The Malaysian Anti-Corruption Commission is seeking access to asset declarations made by civil servants as part of its effort to combat graft.
MACC deputy chief commissioner (operations) Azam Baki who said the anti-graft body has made its request to the Public Service Department, which collects such documents.
"We are working on it with the PSD, which is the custodian of the asset declaration data," said Azam, in an interview with New Sunday Times.
"If we have access to this database, we can carry out our own intelligence and monitor certain people, including those holding critical positions in the government."
According to Azam, the law currently does not allow the authorities to initiate any investigation without a "first information report" on a suspected crime had taken place.

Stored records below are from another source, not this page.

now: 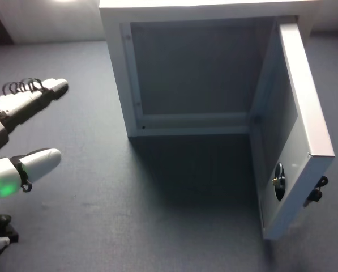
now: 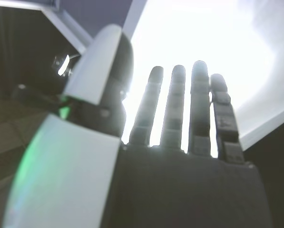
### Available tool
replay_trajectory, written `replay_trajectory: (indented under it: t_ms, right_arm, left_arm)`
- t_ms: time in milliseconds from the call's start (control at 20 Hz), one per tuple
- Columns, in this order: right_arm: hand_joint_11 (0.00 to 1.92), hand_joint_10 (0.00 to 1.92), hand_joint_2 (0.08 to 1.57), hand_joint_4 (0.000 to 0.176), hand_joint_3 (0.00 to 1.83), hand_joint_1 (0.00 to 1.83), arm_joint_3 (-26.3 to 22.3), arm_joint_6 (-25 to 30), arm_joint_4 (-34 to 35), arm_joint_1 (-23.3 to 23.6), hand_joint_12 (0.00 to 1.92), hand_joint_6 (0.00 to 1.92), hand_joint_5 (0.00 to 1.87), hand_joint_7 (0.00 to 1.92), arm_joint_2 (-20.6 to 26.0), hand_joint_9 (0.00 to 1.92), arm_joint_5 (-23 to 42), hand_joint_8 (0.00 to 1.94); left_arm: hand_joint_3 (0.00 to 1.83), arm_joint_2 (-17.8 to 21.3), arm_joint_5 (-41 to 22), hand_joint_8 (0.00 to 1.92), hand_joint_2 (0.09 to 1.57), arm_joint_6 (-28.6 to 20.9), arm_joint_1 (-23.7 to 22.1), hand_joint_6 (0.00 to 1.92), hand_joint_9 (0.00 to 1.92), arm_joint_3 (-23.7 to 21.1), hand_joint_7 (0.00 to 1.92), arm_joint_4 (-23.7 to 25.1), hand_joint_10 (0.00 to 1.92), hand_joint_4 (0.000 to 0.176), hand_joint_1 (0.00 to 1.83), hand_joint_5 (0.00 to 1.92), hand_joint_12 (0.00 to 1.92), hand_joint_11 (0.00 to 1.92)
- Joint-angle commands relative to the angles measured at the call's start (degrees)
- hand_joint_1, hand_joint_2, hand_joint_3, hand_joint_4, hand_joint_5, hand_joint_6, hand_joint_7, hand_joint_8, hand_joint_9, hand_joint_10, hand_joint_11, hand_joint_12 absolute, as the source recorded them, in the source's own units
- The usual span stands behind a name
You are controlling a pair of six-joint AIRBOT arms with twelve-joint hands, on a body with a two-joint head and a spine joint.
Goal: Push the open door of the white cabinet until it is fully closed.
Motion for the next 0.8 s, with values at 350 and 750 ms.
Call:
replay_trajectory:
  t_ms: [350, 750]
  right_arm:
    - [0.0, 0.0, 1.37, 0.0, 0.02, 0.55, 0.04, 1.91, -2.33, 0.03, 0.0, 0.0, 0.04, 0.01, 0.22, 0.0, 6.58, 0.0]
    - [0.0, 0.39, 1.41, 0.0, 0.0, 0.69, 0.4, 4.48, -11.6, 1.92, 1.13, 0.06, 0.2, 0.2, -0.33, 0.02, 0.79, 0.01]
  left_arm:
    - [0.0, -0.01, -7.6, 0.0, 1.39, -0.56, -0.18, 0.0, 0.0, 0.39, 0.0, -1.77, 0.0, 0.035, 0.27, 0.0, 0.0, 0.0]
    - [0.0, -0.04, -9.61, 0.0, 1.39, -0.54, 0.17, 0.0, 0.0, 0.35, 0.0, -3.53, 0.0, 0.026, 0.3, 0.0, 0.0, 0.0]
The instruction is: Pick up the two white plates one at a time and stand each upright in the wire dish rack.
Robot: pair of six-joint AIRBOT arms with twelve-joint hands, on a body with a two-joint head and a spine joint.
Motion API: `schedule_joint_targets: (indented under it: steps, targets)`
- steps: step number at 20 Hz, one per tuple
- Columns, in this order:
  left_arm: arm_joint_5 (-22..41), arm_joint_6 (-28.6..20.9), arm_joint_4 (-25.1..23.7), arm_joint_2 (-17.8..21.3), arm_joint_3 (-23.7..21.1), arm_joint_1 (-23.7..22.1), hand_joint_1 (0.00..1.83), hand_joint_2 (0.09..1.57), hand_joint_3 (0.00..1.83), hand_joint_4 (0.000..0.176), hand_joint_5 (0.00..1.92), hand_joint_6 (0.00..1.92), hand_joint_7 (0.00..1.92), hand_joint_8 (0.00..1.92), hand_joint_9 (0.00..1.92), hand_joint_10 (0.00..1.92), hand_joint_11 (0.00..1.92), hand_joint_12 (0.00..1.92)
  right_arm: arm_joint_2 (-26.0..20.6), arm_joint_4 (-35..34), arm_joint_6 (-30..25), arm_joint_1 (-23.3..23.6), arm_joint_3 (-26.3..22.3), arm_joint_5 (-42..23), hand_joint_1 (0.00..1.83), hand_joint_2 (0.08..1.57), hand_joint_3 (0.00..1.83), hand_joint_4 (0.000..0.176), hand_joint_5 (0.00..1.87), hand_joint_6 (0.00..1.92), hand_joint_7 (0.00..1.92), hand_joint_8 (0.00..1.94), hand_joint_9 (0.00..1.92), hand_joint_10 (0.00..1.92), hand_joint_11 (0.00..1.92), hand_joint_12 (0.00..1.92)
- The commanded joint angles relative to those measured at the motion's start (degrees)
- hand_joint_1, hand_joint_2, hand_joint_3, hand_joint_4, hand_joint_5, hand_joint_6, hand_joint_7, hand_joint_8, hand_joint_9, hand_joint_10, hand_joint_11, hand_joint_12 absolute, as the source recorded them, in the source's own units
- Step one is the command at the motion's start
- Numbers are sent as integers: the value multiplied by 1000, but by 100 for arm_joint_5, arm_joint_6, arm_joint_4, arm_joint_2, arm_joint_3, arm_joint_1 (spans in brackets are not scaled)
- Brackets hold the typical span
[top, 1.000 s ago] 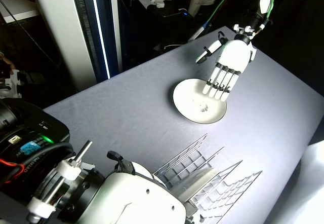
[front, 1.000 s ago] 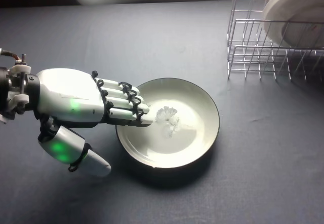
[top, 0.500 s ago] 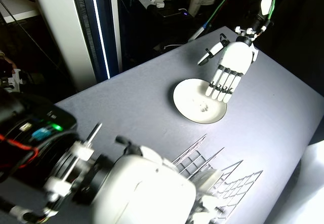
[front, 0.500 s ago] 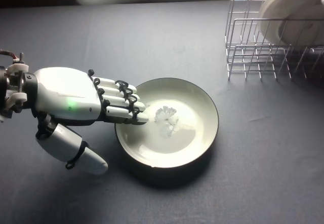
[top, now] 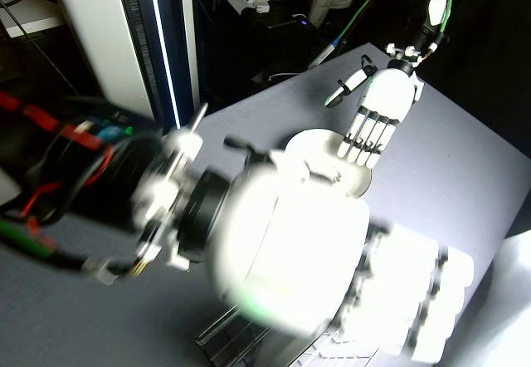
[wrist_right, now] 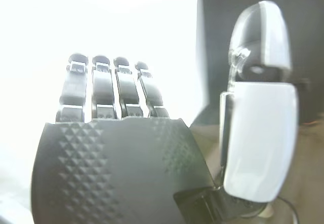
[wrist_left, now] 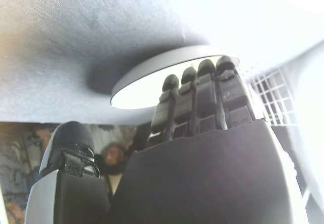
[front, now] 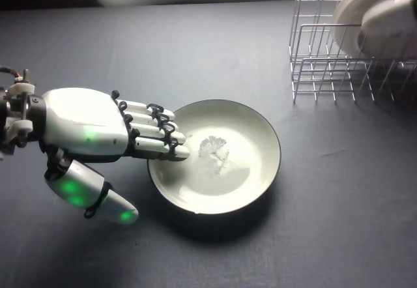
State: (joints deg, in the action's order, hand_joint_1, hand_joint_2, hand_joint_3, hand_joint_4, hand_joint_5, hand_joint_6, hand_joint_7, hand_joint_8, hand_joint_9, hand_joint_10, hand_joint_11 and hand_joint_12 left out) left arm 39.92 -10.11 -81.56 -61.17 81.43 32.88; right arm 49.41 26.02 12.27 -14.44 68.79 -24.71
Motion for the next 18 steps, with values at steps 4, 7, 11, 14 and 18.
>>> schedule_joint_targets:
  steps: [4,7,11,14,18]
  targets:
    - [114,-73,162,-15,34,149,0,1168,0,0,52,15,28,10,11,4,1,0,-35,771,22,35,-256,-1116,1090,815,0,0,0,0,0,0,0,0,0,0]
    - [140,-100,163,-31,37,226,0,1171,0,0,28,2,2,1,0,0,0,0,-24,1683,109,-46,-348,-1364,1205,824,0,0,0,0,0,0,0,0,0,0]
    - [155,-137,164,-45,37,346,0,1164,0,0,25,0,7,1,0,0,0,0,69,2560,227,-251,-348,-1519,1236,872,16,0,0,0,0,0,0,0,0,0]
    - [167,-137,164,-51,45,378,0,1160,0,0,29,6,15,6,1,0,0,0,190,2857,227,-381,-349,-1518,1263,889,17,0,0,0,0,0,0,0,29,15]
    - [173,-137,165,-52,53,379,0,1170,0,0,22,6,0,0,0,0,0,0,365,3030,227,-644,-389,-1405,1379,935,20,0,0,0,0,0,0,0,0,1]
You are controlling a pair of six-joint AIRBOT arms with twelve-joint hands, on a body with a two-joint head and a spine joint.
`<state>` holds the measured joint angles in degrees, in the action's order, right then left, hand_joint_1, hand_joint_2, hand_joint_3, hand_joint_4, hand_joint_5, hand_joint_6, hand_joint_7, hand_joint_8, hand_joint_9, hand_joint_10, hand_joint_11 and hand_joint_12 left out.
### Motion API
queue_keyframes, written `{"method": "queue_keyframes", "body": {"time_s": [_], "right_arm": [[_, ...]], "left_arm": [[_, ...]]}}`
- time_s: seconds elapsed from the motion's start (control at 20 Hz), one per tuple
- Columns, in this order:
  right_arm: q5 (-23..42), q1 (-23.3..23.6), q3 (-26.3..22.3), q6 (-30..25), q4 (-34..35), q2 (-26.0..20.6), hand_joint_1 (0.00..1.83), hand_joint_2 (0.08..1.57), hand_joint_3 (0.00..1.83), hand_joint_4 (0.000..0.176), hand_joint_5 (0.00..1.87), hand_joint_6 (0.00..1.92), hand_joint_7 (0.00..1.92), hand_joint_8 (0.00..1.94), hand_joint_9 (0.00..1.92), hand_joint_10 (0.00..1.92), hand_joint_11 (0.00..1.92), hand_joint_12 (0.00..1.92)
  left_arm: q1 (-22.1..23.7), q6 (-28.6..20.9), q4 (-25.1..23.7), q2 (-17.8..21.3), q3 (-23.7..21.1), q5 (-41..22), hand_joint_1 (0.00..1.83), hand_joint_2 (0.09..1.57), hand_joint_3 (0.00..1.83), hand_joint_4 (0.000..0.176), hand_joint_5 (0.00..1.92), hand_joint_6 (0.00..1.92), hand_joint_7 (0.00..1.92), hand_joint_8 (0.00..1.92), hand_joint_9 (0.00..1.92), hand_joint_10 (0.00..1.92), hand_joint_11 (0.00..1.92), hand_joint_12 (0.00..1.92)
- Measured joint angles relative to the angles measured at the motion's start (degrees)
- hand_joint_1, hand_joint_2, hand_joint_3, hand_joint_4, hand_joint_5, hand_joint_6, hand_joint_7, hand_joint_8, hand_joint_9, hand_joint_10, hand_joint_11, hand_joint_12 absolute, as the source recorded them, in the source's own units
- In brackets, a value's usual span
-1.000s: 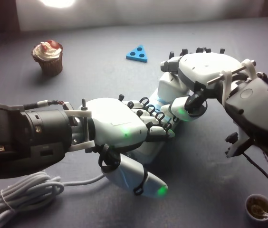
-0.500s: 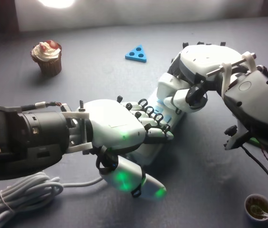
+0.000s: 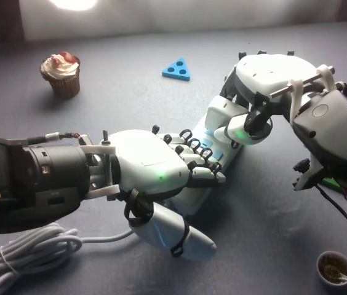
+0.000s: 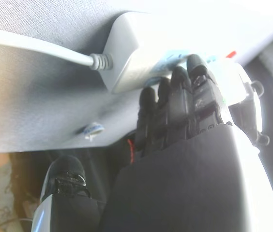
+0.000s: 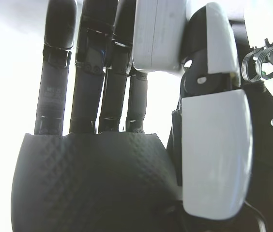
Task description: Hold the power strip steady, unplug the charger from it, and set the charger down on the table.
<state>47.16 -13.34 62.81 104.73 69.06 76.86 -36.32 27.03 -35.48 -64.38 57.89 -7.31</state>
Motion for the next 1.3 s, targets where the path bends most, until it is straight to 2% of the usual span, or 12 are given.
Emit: {"method": "queue_keyframes", "body": {"time_s": [0.2,0.25,0.4,0.55,0.6,0.65,0.7,0.85,0.9,0.95,1.15,1.3], "right_arm": [[1.9,-0.2,0.0,-1.95,-3.74,-0.22,1.3,1.02,0.0,0.0,1.27,0.25,1.22,0.79,1.32,0.11,0.65,1.21],[2.1,-0.2,0.0,-2.43,-5.29,-0.28,1.3,1.01,0.0,0.0,1.28,0.25,1.26,0.71,1.33,0.12,0.66,1.17],[4.07,-0.17,0.02,-2.8,-10.88,-1.25,1.3,1.02,0.0,0.0,1.25,0.29,1.22,0.79,1.26,0.25,0.67,1.18],[6.29,-1.75,-0.02,-2.75,-24.06,-3.19,1.3,1.02,0.0,0.0,1.26,0.26,1.22,0.79,1.25,0.29,0.67,1.19],[6.34,-2.6,-0.26,-2.84,-29.05,-3.8,1.29,1.03,0.0,0.0,1.23,0.29,1.2,0.86,1.19,0.48,0.7,1.19],[5.86,-3.23,-0.31,-2.86,-33.05,-4.17,1.29,1.03,0.0,0.0,1.23,0.29,1.2,0.86,1.19,0.48,0.7,1.19],[4.2,-4.22,-0.31,-2.75,-39.45,-4.76,1.29,1.03,0.0,0.0,1.19,0.4,1.21,0.82,1.15,0.54,0.68,1.2],[-2.69,-5.2,-0.55,-2.12,-55.84,-6.62,1.29,1.04,0.0,0.0,1.21,0.34,1.16,0.93,1.05,0.76,0.67,1.23],[-3.28,-5.7,-0.52,-1.95,-59.67,-7.19,1.29,1.04,0.0,0.0,1.21,0.34,1.16,0.93,1.05,0.76,0.67,1.23],[-4.02,-6.27,-0.31,-1.68,-63.12,-7.76,1.29,1.03,0.0,0.0,1.24,0.32,1.2,0.84,1.1,0.59,0.69,1.15],[-11.45,-8.15,0.72,-1.66,-68.54,-9.68,1.29,1.04,0.0,0.0,1.22,0.32,1.18,0.88,1.13,0.58,0.72,1.14],[-15.91,-8.76,0.35,-1.66,-70.27,-10.23,1.25,1.06,0.0,0.0,1.07,0.72,1.16,0.79,1.18,0.28,0.75,1.05]], "left_arm": [[-0.35,-1.73,0.0,0.04,-0.04,0.28,0.01,1.06,0.0,0.0,0.18,0.0,0.19,0.0,0.17,0.0,0.06,0.27],[-0.35,-2.03,0.02,0.04,-0.02,0.28,0.0,1.06,0.0,0.0,0.18,0.0,0.19,0.0,0.17,0.0,0.05,0.27],[-0.35,-2.67,0.04,0.04,-0.02,0.39,0.0,1.05,0.0,0.0,0.17,0.0,0.18,0.0,0.17,0.0,0.04,0.26],[-0.35,-2.71,0.02,0.04,-0.04,0.42,0.01,1.05,0.0,0.0,0.18,0.0,0.19,0.0,0.17,0.0,0.05,0.26],[-0.35,-2.71,0.02,0.04,-0.04,0.39,0.0,1.05,0.0,0.0,0.18,0.0,0.19,0.0,0.17,0.0,0.05,0.26],[-0.35,-2.73,0.02,0.04,-0.04,0.42,0.0,1.05,0.0,0.0,0.18,0.0,0.19,0.0,0.17,0.0,0.05,0.26],[-0.35,-2.84,0.02,0.04,-0.04,0.42,0.0,1.05,0.0,0.0,0.18,0.0,0.19,0.0,0.16,0.0,0.05,0.26],[-0.35,-2.86,0.02,0.26,-0.04,0.42,0.0,1.06,0.0,0.0,0.18,0.0,0.19,0.0,0.17,0.0,0.07,0.27],[-0.35,-2.86,0.02,0.26,-0.04,0.44,0.0,1.06,0.0,0.0,0.18,0.0,0.19,0.0,0.17,0.0,0.07,0.27],[-0.35,-2.86,0.02,0.26,-0.04,0.42,0.0,1.05,0.0,0.0,0.18,0.0,0.19,0.0,0.17,0.0,0.06,0.27],[-0.31,-2.86,0.02,0.52,-0.17,0.39,0.01,1.05,0.0,0.0,0.18,0.01,0.2,0.01,0.19,0.01,0.07,0.27],[-0.26,-2.89,0.0,0.74,-0.22,0.39,0.02,1.05,0.0,0.0,0.18,0.0,0.2,0.0,0.18,0.0,0.05,0.27]]}}
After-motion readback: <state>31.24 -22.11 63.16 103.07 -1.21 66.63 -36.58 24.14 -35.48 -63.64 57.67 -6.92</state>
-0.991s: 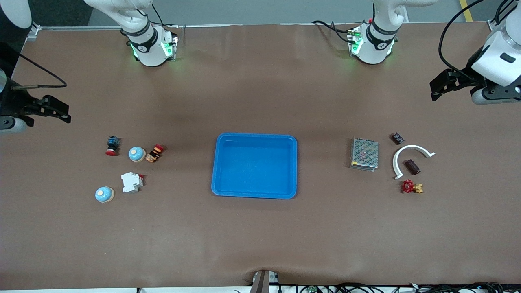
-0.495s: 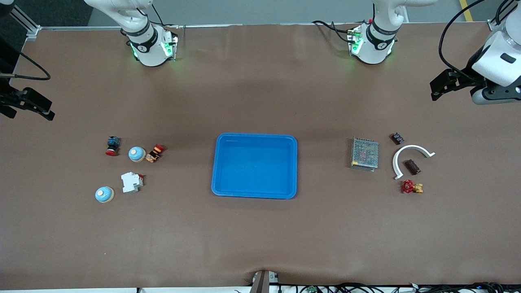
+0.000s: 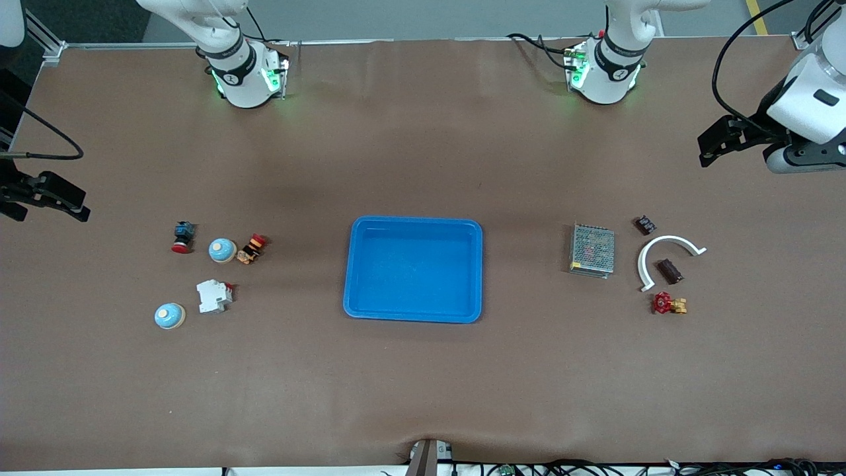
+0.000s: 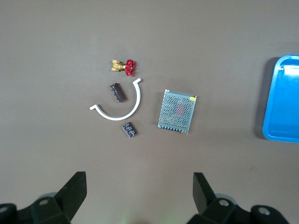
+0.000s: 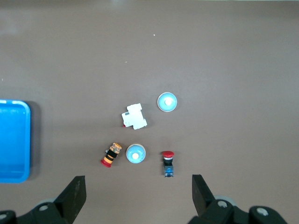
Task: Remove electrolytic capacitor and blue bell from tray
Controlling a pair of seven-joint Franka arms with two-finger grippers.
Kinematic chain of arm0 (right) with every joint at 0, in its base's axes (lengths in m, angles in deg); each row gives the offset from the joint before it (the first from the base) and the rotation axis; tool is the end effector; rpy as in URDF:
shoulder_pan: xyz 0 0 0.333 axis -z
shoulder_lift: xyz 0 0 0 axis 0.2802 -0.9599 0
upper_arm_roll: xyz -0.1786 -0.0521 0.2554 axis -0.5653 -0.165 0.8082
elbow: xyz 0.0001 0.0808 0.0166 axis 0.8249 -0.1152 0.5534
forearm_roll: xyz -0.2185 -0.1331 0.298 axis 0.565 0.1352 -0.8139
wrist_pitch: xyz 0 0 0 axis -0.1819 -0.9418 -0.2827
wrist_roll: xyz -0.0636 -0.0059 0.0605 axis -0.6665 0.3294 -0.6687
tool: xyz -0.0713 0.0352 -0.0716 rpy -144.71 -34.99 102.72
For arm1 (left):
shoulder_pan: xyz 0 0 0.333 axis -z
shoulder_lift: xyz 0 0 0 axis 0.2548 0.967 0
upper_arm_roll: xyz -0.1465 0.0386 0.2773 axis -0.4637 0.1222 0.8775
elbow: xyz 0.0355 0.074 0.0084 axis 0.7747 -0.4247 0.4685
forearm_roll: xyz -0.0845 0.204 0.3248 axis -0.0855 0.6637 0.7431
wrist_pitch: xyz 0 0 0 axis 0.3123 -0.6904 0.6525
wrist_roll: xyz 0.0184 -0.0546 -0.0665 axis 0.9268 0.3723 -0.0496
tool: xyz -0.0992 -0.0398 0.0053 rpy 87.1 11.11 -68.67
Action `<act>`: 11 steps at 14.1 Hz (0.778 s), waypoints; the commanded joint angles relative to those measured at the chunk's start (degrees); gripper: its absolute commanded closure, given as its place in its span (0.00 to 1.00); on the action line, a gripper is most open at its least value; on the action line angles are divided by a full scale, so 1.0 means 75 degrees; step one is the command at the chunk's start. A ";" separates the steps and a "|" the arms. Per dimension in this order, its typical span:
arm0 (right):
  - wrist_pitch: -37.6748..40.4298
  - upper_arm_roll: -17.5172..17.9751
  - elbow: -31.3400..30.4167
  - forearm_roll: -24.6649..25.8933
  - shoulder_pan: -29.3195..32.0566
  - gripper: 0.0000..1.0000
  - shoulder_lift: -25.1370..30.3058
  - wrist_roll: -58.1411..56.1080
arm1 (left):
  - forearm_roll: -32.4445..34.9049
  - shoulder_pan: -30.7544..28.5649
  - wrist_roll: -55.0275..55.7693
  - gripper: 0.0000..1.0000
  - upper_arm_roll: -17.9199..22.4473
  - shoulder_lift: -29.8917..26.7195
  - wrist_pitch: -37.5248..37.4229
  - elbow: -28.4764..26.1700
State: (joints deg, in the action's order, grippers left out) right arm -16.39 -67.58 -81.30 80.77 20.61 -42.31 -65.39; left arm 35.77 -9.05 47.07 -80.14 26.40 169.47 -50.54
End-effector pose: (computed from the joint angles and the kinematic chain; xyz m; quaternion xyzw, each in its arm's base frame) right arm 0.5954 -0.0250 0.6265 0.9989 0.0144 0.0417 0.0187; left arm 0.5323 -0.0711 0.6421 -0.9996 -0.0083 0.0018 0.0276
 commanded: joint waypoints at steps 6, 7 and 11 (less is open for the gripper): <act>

"Technically, we cannot investigate anyone solely based on suspicions or without any information or complaint.
"If a civil servant is living beyond his means, it only indicates that he or she may have committed an offence," he said.
Meanwhile, Azam conceded it would be "ridiculous" to think that the MACC would have resources to monitor all 1.6 million civil servants, and as such the onus would also be on the heads of department to monitor their staffs and assets.
To recap major incidents for January, Azam cited seven high profile arrests, six individuals being charged, three ongoing investigations and three acquittals.
This includes the arrest of the Rural and Regional Development ministry secretary-general Mohd Arif Ab Rahman, who was detained on Jan 4 together with his two sons for alleged corruption and abuse of power.